Please write out only the lines from the line with "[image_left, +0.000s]" to the line with "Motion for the", inclusive, exactly as they stand below, without the pictures.

[Start of Attachment]

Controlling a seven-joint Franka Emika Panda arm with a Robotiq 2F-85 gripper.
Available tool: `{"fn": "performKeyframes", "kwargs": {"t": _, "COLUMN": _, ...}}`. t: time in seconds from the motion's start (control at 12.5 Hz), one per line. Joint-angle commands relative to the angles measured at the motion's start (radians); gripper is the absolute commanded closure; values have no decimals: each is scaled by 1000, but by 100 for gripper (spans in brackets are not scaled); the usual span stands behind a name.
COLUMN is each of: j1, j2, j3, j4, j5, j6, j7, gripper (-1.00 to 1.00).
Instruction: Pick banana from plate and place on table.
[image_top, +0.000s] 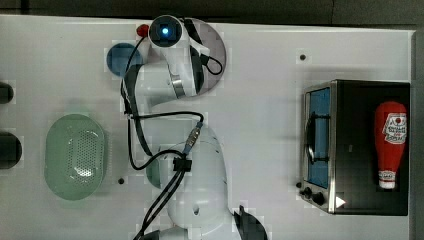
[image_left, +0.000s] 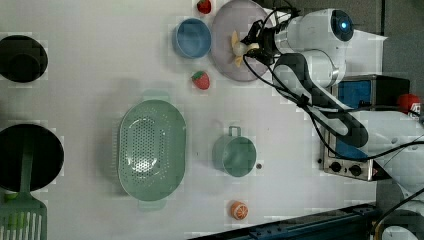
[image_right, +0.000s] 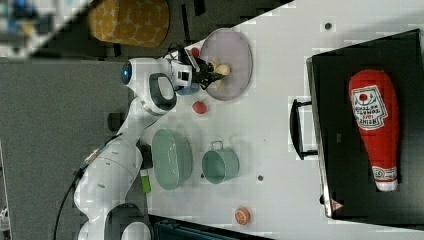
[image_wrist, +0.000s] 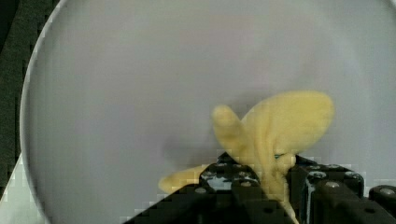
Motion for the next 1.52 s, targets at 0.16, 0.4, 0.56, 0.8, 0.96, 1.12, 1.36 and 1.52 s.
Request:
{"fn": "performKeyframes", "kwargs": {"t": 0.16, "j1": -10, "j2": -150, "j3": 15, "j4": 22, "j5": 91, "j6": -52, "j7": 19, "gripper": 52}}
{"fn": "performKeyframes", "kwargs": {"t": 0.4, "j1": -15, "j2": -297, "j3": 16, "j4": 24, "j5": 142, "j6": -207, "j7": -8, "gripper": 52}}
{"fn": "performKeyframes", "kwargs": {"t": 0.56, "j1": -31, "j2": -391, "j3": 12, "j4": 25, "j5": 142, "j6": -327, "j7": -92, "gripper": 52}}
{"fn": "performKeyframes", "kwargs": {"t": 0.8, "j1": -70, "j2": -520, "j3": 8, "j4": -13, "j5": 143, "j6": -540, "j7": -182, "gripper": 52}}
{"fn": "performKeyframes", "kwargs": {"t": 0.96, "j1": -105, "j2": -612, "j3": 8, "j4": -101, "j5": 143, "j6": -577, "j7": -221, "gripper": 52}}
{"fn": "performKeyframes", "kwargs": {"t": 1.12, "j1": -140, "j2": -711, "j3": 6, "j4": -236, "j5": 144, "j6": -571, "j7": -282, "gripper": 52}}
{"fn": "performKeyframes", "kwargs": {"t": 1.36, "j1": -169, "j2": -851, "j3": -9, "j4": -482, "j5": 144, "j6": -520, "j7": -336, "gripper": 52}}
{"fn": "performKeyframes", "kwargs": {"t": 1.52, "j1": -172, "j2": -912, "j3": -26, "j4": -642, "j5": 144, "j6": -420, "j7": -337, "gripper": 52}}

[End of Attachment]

> **ANSWER BOX**
[image_left, +0.000s] 
[image_right, +0.000s] 
[image_wrist, +0.000s] 
Motion for the next 1.52 s, targets at 0.16, 0.4, 0.56, 0.8, 0.96, 1.12, 1.36 and 1.52 s.

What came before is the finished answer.